It had always been a home, Brenna thought, and a fine, warm one. Now it was Jude's.

"This room suits you," Brenna said as Jude carefully wrapped an ice-filled cloth around Brenna's injured thumb.

"It does, yes." Jude beamed, not noticing that she was already picking up the rhythm of Irish speech. "I only wish I could cook."

"You do fine."

"It's never going to be one of my strengths. Thank

God for Shawn." She walked to the refrigerator, hoping to keep it casual. "He sent some soup home with Aidan last night. Potato and lovage. Since you didn't go to the pub for lunch with your father, I'll heat some up for both of us."

She started to refuse, but her stomach was threatening to rumble, so she gave in. "Thanks for that."

"I made the bread." Jude poured soup into a pan and set it on to warm. "So I won't guarantee it."

Brenna eyed the loaf with approval when Jude took it out of the bread drawer. "Brown soda bread, is it? I favor that. It looks lovely." u "I think I'm getting the hang of it."

"Why do you bother, when you've only to have Shawn send some over for you?". "I like it. The process of it. Mixing and kneading and rising." Jude set the slices she'd cut on a plate. "It's good thinking time, too."

"My mother always says so. But for me, I'd rather take a nice lie-me-down to do my thinking. You go to all that trouble to cook something, and-" Brenna snatched a slice from the plate, bit in. "Gone," she said with a grin.

"Watching it go is one of the cook's pleasures." Jude went to the stove, gave her heating soup a stir. "You've had a fight with Shawn, and not one of your usual squabbles."

"I don't know that it was really a fight, but I can't say it was usual. It'll pass, Jude. Don't worry yourself over it."

"I love you. Both of you."

"I know you do. It's a bit of nothing, I promise."

Saying no more, Jude got out bowls and spoons. How much, she wondered, did one friend interfere in the business of another? Where was the line? Then sighing, she decided there simply wasn't one. "You have feelings for him."

Brenna's nerves jittered at the quiet tone. "Well, sure, and I have feelings for the man.
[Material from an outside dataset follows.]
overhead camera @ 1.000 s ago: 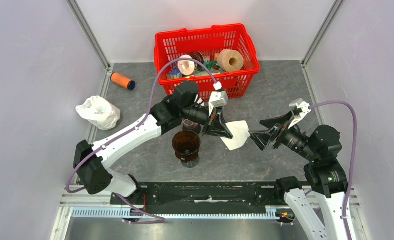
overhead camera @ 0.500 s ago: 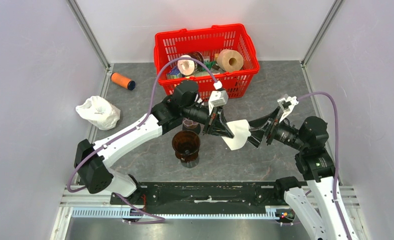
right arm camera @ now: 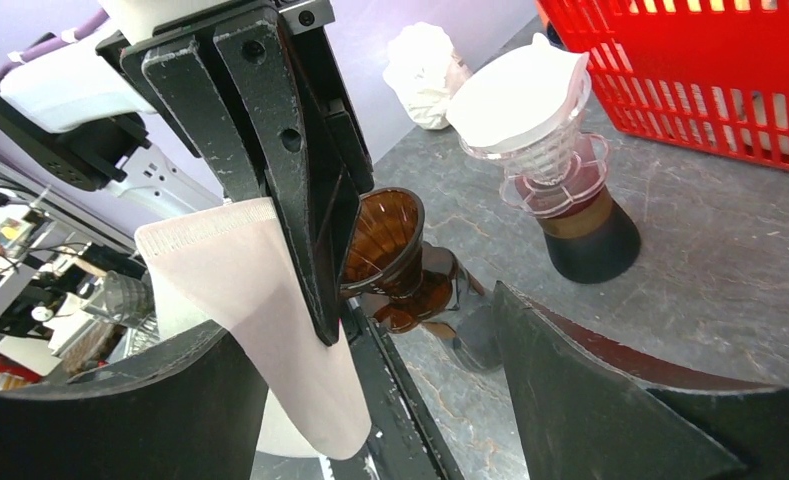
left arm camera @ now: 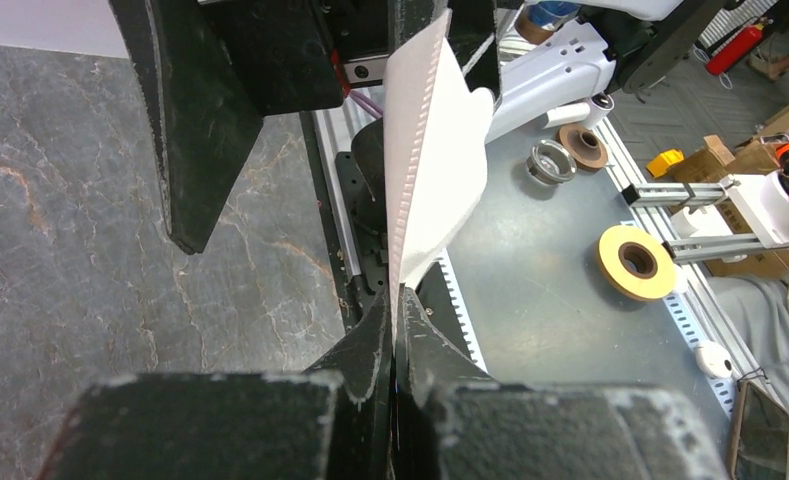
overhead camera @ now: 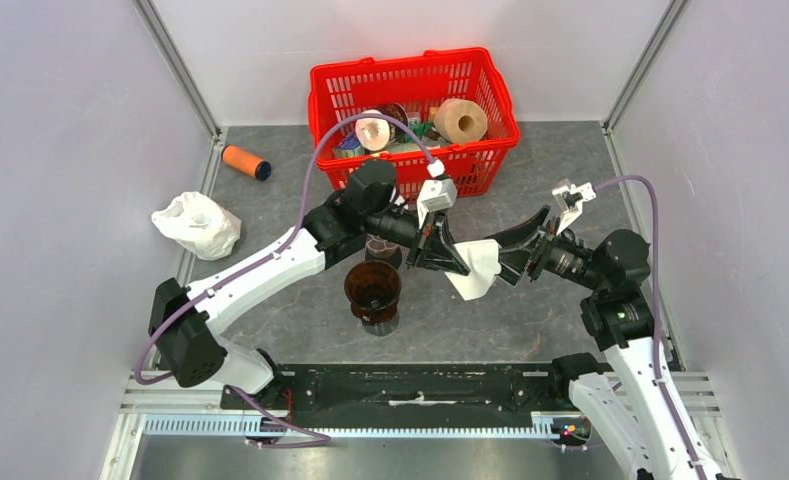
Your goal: Place the coffee filter in the dripper
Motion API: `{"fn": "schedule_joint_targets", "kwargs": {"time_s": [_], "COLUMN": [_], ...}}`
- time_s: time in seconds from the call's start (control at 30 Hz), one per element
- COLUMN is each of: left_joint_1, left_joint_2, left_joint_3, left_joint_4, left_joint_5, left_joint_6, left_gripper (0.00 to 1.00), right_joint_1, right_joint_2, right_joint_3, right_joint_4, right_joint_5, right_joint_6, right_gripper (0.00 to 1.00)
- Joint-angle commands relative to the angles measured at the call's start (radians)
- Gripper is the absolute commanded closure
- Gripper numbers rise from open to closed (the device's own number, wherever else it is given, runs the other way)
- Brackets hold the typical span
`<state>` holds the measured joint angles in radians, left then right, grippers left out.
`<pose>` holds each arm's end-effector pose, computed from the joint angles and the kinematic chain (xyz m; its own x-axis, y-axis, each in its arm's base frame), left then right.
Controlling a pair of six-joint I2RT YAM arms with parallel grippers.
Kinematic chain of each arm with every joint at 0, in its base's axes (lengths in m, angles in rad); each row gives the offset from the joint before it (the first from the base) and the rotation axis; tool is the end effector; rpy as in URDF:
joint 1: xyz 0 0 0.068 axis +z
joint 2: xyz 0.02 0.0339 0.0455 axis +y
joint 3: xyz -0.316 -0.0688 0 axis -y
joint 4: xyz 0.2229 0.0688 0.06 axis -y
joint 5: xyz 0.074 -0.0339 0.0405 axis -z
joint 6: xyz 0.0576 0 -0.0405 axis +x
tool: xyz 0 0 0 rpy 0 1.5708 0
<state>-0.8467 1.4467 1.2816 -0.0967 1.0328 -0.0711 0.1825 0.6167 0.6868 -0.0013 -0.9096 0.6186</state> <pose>0.1687 -0.2654 0.4228 -0.2373 0.2134 -0.9477 0.9188 -0.2674 -0.2903 0.0797 0.0609 0.3792 -0.4586 0.2775 -0.8442 -0.7608 0.3683 0.5343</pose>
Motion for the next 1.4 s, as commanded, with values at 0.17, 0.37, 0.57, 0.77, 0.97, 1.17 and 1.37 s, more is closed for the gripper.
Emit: {"fn": "schedule_joint_targets", "kwargs": {"time_s": [0.17,0.37,0.57,0.77,0.97,1.17,1.37], "left_joint_1": [-0.003,-0.003,-0.003,-0.003,-0.003,-0.003,-0.003], "left_joint_2": [0.022,0.021,0.015,0.012,0.018,0.022,0.04], "left_joint_3": [0.01,0.005,-0.006,-0.016,-0.017,-0.01,0.031], "left_joint_4": [0.071,0.086,0.093,0.151,0.164,0.162,0.071], "left_joint_5": [0.035,0.039,0.024,-0.004,-0.024,-0.075,-0.247], "left_joint_6": [-0.063,-0.071,-0.087,-0.115,-0.136,-0.163,-0.186], "left_gripper": [0.98,0.98,0.98,0.98,0.98,0.97,0.41], "right_joint_1": [0.005,0.008,0.008,0.006,0.007,0.007,0.007], "right_joint_2": [0.04,0.068,0.04,-0.001,-0.022,-0.018,-0.004], "right_joint_3": [-0.061,-0.084,-0.092,-0.096,-0.085,-0.071,0.05], "right_joint_4": [0.276,0.38,0.376,0.351,0.347,0.319,-0.077], "right_joint_5": [-0.028,-0.069,-0.083,-0.089,-0.096,-0.074,0.175], "right_joint_6": [0.156,0.229,0.237,0.227,0.222,0.215,0.024], "right_gripper": [0.21,0.24,0.33,0.51,0.77,1.0,1.0]}}
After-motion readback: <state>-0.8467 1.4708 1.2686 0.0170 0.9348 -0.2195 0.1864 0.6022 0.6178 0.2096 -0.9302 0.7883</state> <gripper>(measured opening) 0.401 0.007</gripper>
We've been in and out of each other's pockets all our lives. Which is only one of the many reasons he irritates me so I want to bash him with a hammer more often than not."

She smiled when she said it, but Jude's face remained sober. "You have feelings for him," Jude repeated, "that have nothing to do with childhood or friendship and everything to do with being a woman attracted to a man."
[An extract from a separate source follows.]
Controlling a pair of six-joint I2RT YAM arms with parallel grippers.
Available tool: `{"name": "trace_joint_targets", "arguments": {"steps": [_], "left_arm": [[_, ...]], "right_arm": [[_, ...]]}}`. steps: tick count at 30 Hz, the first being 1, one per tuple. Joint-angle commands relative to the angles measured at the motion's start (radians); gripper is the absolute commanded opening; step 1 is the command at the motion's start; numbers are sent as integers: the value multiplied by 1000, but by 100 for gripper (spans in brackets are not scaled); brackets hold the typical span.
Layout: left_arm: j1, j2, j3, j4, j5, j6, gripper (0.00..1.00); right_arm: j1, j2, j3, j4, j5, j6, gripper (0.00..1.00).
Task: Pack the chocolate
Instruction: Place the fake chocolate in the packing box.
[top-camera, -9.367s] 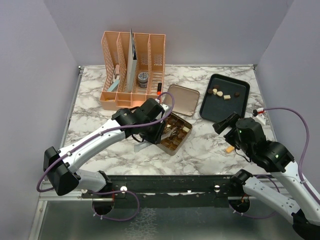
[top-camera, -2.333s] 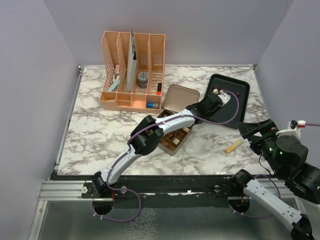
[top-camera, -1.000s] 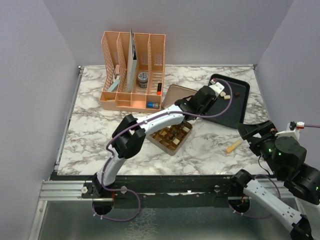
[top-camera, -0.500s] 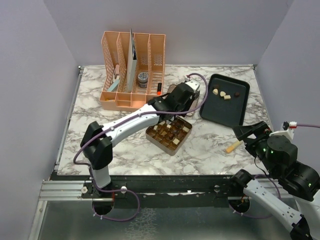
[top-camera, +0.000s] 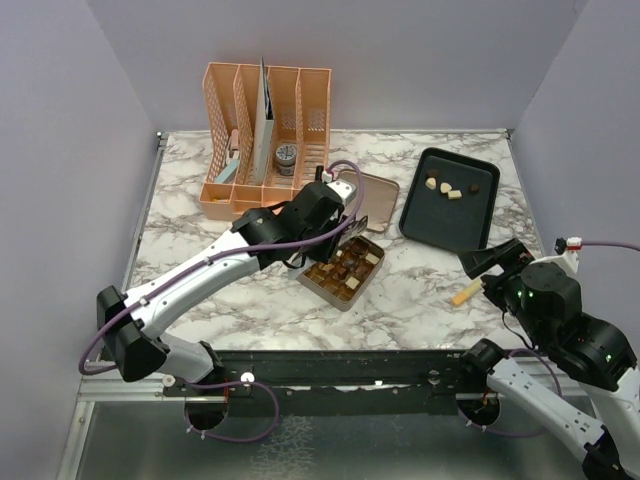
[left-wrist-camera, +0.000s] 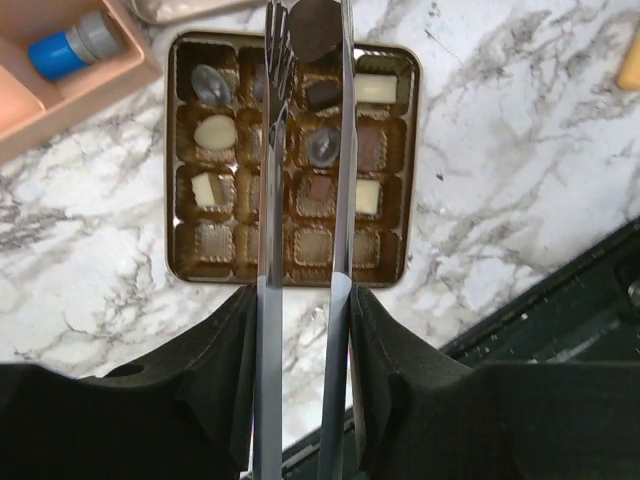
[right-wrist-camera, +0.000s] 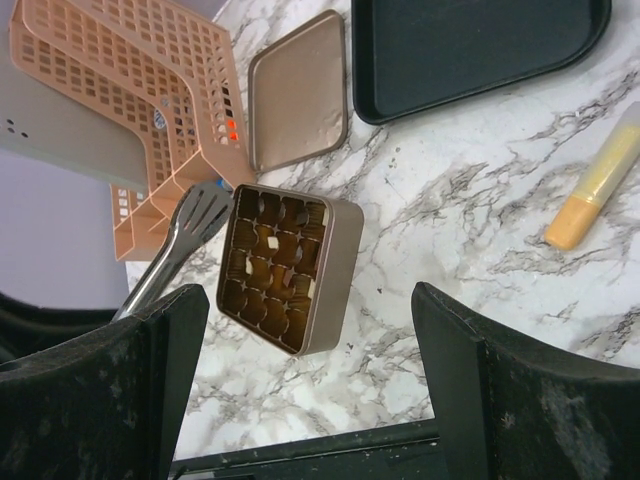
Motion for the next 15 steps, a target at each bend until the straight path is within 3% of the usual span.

"I-" Brenna felt the color rush hot to her cheeks-the curse of a redhead. "Well, that's not-" Lies trembled on her tongue and simply refused to fall. "Oh, hell." She rubbed her uninjured hand over her face, then stopped abruptly, fingers spread around eyes that went suddenly wide and appalled. "Jesus, Mary, and Joseph, it shows?"
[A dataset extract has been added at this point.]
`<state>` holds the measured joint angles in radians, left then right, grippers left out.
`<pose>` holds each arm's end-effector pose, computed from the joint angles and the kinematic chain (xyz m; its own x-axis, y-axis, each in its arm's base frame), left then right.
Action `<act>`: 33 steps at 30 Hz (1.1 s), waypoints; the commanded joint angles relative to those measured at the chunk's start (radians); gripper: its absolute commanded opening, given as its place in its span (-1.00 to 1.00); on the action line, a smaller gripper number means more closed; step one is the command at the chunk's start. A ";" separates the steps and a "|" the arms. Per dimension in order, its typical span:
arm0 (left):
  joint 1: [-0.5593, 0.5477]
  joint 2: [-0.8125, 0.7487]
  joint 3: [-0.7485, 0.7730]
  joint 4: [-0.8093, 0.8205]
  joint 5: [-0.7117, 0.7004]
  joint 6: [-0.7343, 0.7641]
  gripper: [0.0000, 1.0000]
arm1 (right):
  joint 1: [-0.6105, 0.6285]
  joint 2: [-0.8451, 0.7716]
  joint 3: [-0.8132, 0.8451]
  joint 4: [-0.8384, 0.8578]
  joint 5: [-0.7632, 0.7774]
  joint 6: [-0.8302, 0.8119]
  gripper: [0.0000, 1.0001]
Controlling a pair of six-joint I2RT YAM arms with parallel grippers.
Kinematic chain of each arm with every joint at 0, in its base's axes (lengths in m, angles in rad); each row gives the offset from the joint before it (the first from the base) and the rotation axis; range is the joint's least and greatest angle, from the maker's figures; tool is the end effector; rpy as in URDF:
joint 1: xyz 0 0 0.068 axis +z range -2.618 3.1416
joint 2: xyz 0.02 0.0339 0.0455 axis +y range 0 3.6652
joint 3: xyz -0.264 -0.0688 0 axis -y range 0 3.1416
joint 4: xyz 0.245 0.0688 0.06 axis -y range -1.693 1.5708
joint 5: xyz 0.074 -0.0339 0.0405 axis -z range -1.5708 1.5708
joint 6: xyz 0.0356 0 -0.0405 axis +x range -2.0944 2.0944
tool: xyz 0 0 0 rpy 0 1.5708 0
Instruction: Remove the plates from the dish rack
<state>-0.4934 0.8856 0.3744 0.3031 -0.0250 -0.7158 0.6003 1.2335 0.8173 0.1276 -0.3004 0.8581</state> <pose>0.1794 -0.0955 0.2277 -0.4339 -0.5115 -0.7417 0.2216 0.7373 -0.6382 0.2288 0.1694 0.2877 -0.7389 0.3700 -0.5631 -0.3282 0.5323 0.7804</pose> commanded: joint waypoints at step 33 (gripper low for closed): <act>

Before Jude could answer, Brenna was up, pacing, knocking the heels of her hands against the sides of her head, moaning out curses. "I'll have to move away, leave my family. I can go to the west counties. I have some people, on my mother's side, in Galway. No, no, that's not far enough. I'll have to leave the country entirely. I'll go to Chicago and stay with your granny until I get on me feet. She'll take me in, won't she?"

She spun back, teeth gritted once again as Jude ladled soup into bowls and chuckled. "Oh, well, now, maybe you find this a laughing matter, Jude Frances, but to me it's dire business. I'm humiliated in front of everyone who knows me, and all because I've an itch for some pretty-faced, soft-brained man."

"You're not humiliated, and I'm sorry to laugh. But your face- well." Choking back another chuckle, Jude set the soup bowls on the table, then patted Brenna's shoulder. "Sit down, take a deep breath. You don't have to leave the country."

When Brenna stood her ground, Jude took the deep breath herself. "I don't think it shows, not obviously. But I'm used to watching people, analyzing, and on top of it I think, really, that when you're in love you're more tuned to emotions. Something- I don't know, ripples in the air when the two of you are in the same room. After a while I realized it wasn't the usual affectionate animosity that friends and family sometimes have, but something more, well, elemental."

Brenna waved a hand in dismissal. She'd hooked on to only one point. "It doesn't show?"

"No, not unless you look really close. Now sit down."

"All right, then." She blew out a breath now as she sat, but she didn't feel completely relieved. "If Darcy'd noticed, she'd have said something. She wouldn't be able to resist needling at me about it. So if it's just you and Shawn that know, I can manage that."

"You've told him?"

"It seemed time I did." Without much interest, Brenna spooned up soup. "I've been having these urges, so to speak, for a long time where he's concerned. Thinking on it just recently, it seemed to me that if we just went to bed together a time or two I'd get it out of my system."

Jude set down her own spoon with a clatter. "You asked him to go to bed with you?"

"I did, and you'd think I'd smashed him in the balls with my wrench. So that's the end of that."

Jude folded her hands, leaned forward. "I'm going to pry."

Brenna's lips twitched. "Oh, you haven't started that yet?"

"Not nearly. What exactly did you say to him?"

"I said, plain enough, that I thought we should have sex. And what's wrong with that?" she demanded, gesturing with her spoon. "You'd think a man would appreciate clear, honest speaking."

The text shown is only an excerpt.